**Aim of the exercise**
Copy every line below where the string "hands" is found.

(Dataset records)
-*-*-

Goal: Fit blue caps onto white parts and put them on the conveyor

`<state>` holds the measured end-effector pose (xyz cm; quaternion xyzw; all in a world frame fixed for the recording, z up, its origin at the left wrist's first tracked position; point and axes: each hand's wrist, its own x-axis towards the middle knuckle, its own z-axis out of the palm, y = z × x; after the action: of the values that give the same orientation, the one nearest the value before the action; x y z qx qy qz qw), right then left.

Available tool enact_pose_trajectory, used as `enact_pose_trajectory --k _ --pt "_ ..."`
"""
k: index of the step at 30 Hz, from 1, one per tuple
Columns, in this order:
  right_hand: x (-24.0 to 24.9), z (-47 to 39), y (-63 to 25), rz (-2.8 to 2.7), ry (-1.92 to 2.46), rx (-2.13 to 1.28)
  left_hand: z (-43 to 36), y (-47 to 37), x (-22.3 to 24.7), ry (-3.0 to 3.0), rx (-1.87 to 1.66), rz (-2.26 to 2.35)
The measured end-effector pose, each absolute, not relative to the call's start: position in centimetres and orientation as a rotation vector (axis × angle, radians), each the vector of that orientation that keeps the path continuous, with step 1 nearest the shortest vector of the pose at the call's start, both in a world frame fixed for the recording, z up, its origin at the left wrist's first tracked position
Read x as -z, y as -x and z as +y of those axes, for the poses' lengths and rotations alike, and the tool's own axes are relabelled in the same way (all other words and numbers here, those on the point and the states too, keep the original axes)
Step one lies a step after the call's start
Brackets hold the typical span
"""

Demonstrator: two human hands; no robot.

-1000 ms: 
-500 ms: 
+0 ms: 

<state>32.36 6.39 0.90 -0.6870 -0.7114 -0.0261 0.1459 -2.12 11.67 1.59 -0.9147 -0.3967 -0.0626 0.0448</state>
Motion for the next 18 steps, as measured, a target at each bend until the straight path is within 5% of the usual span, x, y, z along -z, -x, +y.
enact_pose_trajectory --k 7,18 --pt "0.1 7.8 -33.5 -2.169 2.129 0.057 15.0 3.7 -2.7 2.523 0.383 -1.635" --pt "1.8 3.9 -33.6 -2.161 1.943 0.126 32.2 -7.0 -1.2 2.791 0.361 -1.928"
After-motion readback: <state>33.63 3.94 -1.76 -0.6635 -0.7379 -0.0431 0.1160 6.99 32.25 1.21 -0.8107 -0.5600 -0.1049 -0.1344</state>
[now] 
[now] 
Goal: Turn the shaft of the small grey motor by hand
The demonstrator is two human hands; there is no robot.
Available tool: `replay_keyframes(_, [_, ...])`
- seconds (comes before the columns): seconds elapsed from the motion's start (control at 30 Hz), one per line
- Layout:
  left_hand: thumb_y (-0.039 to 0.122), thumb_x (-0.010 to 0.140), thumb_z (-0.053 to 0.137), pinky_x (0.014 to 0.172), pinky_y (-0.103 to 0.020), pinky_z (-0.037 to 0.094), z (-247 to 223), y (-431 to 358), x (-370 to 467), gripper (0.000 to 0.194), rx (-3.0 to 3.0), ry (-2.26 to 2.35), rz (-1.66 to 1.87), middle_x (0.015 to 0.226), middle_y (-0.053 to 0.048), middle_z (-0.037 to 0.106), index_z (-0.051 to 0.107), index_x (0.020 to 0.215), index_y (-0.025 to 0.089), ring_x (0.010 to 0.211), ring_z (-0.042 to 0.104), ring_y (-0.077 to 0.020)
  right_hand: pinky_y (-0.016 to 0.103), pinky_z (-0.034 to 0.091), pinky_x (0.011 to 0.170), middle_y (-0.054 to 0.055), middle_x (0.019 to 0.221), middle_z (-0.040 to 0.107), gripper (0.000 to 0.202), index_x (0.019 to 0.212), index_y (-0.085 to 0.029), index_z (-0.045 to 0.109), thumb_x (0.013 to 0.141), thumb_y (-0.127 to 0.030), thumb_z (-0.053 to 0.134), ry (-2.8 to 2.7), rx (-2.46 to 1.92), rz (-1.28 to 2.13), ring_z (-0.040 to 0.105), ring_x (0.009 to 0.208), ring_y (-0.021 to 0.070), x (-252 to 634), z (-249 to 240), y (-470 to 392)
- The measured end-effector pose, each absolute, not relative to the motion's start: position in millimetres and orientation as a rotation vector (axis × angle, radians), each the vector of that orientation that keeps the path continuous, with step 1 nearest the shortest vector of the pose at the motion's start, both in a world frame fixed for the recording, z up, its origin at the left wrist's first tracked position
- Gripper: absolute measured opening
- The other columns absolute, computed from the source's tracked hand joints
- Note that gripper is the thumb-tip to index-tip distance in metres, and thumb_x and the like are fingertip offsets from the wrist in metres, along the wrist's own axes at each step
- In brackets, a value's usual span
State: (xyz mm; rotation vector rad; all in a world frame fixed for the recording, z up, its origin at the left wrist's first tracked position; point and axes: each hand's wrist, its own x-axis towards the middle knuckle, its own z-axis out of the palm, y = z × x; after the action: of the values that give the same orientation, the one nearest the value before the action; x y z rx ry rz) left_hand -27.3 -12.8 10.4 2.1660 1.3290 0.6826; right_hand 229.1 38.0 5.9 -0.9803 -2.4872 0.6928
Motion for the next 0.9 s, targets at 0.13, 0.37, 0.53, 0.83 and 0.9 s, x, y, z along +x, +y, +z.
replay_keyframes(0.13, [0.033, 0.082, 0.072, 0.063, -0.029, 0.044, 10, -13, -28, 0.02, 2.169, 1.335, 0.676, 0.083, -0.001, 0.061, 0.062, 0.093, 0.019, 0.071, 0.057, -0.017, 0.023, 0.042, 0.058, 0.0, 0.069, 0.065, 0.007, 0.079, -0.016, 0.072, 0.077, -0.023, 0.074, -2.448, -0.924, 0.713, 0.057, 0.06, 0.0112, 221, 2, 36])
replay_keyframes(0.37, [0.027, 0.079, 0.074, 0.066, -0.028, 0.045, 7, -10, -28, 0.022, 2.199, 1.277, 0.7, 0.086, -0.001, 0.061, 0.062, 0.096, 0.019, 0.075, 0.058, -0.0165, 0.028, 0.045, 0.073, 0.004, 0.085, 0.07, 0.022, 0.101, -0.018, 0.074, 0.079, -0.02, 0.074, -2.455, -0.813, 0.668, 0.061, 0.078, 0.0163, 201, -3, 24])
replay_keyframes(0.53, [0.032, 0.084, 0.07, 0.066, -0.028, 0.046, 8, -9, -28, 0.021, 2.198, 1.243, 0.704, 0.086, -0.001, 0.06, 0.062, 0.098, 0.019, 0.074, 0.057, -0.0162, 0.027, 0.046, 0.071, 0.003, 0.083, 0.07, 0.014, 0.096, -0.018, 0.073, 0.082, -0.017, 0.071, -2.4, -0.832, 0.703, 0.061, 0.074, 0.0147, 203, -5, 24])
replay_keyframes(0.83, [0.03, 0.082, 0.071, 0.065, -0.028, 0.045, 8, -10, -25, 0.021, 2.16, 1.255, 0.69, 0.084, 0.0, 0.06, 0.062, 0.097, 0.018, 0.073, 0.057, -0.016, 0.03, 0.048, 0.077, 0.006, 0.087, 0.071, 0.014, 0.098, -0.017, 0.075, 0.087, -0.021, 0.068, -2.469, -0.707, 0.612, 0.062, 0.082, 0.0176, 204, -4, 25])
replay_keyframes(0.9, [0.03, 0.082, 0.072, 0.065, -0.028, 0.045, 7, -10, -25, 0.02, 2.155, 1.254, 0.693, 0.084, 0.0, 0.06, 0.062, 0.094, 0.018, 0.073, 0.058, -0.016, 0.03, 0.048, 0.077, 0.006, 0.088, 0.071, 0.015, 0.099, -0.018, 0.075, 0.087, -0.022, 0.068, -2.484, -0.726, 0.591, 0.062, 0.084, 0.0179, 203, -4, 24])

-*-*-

**Answer to this task**
Demonstrator: two human hands; no robot.
The demonstrator is two human hands; there is no robot.

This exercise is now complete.